:: Exercise brief ::
Once you reach the line that holds "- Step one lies" in the listing below, output it and every line after it through the line that holds "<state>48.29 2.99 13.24", word for word.

-- Material for this task follows --

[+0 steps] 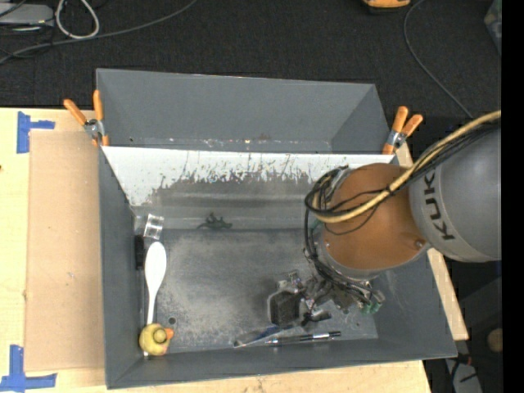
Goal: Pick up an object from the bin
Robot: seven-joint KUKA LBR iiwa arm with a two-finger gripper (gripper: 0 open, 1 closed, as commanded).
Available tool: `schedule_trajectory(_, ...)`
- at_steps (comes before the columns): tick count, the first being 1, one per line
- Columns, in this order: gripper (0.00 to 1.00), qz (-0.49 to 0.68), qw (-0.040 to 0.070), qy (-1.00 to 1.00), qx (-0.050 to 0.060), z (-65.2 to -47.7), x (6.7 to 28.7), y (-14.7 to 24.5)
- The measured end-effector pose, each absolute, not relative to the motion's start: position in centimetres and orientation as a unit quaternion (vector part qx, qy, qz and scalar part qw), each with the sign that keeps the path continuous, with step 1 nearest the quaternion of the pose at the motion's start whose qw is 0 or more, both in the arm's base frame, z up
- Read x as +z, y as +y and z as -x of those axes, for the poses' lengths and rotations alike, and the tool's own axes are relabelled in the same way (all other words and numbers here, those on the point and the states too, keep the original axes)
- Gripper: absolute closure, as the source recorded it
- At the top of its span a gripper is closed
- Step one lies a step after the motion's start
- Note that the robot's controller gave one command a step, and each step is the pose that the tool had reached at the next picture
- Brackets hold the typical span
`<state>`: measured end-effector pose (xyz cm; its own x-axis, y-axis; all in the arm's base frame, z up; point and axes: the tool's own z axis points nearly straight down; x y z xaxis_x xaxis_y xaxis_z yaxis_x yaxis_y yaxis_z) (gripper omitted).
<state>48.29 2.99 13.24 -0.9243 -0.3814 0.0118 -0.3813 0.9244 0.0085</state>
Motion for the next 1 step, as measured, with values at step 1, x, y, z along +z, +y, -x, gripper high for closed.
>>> schedule_trajectory(1, 1.0, -0.194, 0.002, -0.981, -0.002, -48.51, 16.8, 3.01)
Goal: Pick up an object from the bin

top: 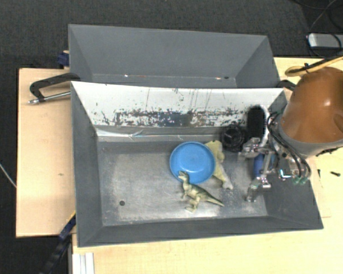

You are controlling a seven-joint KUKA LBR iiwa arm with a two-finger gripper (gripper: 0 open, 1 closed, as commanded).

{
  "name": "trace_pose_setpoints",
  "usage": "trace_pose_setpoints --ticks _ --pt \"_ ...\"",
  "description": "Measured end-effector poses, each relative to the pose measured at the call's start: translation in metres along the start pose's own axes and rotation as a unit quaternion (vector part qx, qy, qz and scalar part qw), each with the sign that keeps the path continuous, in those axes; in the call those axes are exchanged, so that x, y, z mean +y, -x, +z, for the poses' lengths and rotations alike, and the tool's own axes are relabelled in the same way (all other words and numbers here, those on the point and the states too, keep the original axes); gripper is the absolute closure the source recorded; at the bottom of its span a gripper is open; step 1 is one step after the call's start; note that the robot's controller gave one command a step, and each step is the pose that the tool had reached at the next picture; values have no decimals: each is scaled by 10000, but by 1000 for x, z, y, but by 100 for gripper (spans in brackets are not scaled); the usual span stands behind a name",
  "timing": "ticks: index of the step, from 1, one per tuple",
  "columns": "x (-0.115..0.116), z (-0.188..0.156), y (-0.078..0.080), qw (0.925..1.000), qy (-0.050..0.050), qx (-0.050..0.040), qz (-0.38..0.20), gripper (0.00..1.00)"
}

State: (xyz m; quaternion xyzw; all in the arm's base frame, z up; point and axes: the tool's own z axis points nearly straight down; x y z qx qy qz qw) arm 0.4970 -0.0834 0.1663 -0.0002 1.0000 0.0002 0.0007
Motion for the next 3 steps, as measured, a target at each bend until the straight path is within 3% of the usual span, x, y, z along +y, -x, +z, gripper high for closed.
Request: trace_pose_setpoints --ticks 1,2,3 --pt "77 88 35 9854 -39 15 1704 0" --pt "80 87 40 9852 -6 -83 1711 100" --pt "81 -104 2 9831 12 -59 1828 100"
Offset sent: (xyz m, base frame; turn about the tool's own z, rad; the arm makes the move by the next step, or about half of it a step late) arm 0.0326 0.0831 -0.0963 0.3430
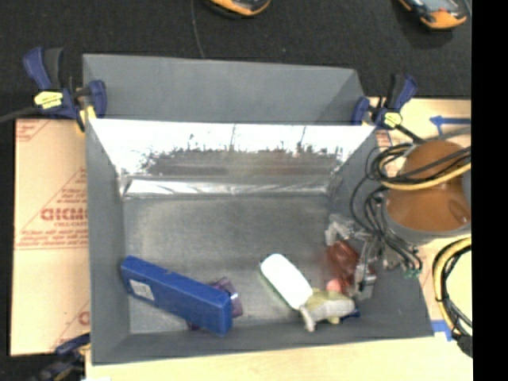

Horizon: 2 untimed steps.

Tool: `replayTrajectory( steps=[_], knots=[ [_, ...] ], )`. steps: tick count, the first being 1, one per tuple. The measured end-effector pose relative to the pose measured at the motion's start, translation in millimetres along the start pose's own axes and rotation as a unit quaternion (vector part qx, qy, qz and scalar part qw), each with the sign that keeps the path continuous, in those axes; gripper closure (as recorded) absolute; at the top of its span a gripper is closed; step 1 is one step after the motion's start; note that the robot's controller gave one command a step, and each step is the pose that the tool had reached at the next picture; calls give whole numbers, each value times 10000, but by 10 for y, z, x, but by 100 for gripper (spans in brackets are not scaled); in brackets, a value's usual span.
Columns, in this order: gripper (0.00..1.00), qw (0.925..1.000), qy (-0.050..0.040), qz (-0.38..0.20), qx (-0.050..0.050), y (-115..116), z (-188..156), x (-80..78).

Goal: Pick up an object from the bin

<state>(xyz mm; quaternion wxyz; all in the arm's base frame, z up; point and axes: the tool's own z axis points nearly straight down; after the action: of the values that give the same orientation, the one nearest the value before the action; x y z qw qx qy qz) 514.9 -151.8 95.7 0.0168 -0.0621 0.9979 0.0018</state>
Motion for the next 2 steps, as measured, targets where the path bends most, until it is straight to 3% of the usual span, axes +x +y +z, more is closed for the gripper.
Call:
replayTrajectory(
  steps=[1,2],
  knots=[
    [100,9998,6,185,10,-52,84,-379],
    [100,9998,5,180,11,-52,79,-378]
  ],
)
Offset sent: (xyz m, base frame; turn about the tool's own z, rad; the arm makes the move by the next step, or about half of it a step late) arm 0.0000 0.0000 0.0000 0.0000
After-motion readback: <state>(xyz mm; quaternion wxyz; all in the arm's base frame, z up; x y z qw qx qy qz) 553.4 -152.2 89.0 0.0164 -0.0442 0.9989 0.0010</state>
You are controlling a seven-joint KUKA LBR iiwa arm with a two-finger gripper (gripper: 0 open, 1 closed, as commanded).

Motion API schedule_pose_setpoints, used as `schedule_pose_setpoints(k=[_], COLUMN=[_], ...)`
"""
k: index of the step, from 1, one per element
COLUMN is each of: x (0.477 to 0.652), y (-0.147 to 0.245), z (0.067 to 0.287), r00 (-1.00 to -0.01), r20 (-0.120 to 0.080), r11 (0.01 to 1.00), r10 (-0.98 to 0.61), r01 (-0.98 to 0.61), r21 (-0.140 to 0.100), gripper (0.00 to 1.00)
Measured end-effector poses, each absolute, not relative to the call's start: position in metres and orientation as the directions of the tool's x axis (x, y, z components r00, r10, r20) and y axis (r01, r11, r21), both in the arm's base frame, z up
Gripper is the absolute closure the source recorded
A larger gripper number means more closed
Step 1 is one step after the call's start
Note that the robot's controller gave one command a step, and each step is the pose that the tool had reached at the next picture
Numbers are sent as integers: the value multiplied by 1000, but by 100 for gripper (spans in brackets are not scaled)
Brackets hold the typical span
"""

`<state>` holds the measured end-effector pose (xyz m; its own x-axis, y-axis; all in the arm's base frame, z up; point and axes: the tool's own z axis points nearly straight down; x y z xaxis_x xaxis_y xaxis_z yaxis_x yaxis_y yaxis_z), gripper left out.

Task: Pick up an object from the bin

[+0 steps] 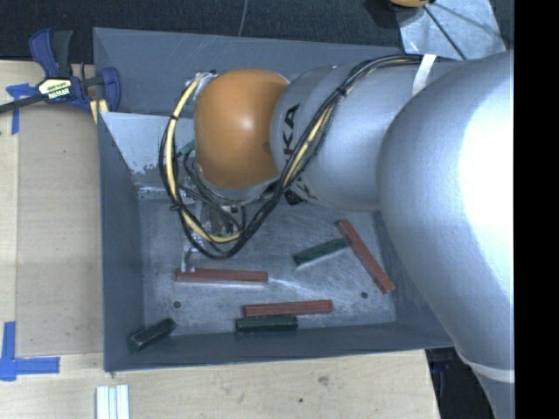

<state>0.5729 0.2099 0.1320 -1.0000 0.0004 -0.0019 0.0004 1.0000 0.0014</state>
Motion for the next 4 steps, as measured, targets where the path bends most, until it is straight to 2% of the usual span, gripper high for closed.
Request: schedule_pose_setpoints(k=[1, 2, 3, 4], x=[559, 562, 549, 550], y=[163, 166, 163, 159], z=[80, 85, 99, 73], r00=[-1000, -1000, -1000, -1000], r20=[-5, -8, 0, 0], r11=[1000, 1000, 1000, 1000], r10=[-3, -5, -6, -22], r01=[-3, -5, -6, -22], r21=[9, 8, 0, 0], gripper=[0, 0, 0, 0])
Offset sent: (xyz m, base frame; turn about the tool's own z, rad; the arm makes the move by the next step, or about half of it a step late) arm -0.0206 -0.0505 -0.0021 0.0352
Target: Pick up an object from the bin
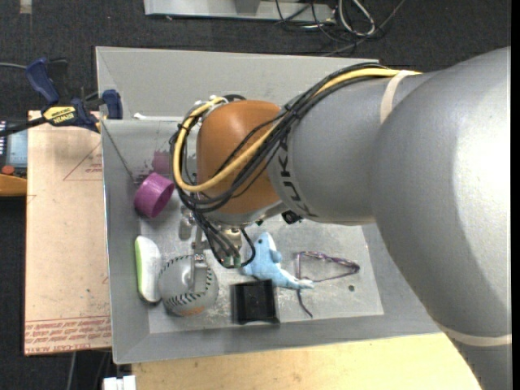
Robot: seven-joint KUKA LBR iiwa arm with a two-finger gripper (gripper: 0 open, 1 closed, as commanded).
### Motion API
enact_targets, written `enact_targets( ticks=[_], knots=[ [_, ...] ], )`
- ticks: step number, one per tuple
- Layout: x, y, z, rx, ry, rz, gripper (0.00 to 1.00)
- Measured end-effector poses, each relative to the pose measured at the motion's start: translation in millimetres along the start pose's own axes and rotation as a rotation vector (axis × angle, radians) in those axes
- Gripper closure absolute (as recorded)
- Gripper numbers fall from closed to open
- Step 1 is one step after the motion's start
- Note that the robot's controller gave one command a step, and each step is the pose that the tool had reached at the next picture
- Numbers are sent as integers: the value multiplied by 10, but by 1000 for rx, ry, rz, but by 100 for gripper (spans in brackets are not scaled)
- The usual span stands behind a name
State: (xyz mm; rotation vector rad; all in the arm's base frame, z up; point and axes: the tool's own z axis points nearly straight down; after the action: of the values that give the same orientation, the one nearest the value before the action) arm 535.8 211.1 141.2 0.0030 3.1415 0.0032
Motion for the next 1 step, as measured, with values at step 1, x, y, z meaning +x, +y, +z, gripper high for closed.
enact_targets(
  ticks=[1],
  knots=[
    [0,0,0,0,0,0,0]
  ],
)
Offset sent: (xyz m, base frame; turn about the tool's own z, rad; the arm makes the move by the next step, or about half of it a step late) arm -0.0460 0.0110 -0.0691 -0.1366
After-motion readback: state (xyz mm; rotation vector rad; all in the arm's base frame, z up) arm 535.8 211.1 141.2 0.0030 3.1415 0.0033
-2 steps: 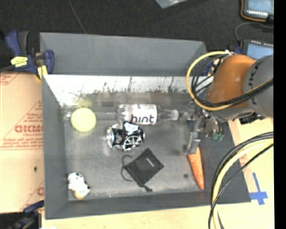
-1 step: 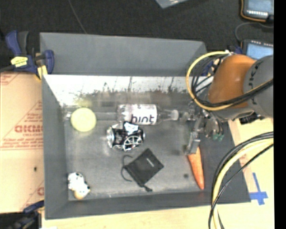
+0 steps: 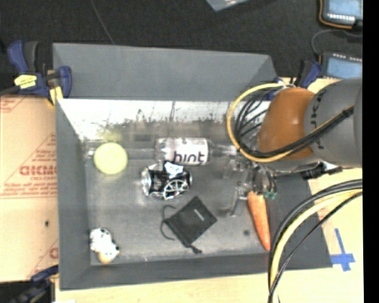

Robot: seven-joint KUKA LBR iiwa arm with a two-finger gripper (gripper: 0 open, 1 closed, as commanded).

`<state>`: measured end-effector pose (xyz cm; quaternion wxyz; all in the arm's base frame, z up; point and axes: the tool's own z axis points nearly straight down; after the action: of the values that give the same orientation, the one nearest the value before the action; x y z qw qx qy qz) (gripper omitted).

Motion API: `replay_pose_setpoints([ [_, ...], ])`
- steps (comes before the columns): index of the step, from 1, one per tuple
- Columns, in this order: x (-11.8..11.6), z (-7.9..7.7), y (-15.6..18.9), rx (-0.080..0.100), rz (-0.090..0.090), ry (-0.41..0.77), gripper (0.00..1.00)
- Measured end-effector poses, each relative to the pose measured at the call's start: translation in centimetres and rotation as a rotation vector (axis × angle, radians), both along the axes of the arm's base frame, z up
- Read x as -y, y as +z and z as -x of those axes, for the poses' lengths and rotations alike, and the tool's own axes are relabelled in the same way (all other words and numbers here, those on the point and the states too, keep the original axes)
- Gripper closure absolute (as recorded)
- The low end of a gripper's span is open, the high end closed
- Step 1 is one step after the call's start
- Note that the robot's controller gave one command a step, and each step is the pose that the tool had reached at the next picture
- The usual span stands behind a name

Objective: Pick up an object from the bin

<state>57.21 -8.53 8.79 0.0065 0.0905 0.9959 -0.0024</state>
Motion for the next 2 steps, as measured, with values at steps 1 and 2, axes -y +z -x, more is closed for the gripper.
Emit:
replay_pose_setpoints([
  [1, -1.7, -1.6, -1.1, -0.003, -0.002, 0.022, 0.00],
  [2, -2.2, 0.3, 0.1, -0.001, 0.004, 0.225, 0.00],
])
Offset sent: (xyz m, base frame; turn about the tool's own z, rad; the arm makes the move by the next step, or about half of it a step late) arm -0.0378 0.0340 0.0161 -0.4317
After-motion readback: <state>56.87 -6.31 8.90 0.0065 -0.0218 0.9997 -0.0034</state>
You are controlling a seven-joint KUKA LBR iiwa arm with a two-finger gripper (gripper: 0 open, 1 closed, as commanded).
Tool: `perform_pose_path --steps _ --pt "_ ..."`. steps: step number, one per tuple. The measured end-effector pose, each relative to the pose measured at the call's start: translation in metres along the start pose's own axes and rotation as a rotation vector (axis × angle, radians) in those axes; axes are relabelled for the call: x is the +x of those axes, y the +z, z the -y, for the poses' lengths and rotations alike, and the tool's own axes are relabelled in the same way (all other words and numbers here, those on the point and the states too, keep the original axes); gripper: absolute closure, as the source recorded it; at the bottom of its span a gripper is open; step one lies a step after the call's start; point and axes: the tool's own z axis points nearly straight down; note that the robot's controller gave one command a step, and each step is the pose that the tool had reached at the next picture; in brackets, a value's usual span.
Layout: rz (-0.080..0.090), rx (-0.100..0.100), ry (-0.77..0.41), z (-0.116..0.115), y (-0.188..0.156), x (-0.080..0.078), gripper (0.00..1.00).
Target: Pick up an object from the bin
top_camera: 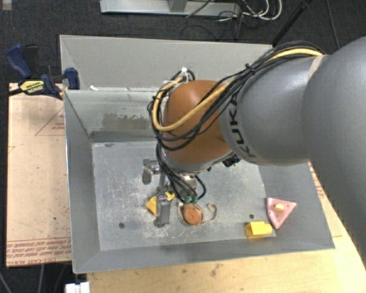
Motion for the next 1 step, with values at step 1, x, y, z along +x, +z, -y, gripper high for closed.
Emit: perform_pose_path --steps 1 --pt "0.017 -0.003 0.03 0.0166 -0.0253 -0.015 0.0"
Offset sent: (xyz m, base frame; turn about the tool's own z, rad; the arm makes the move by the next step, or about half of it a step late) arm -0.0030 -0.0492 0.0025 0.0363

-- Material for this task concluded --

:: Answer ::
- Step one lies a step after the motion's start
- Note that the robot's controller gave one command a step, and each step is the pose that the tool had reached at the next picture
- Brackets hold the typical span
`<state>`: measured end-effector pose (xyz cm; its own x-axis, y-axis; all in the arm's base frame, z up; point and axes: the tool's own z axis points nearly straight down; x y z xaxis_x xaxis_y xaxis_z yaxis_x yaxis_y yaxis_z) (gripper omitted).
<state>48.29 2.99 13.24 -0.9243 -0.3814 0.0118 -0.3813 0.9244 0.0085</state>

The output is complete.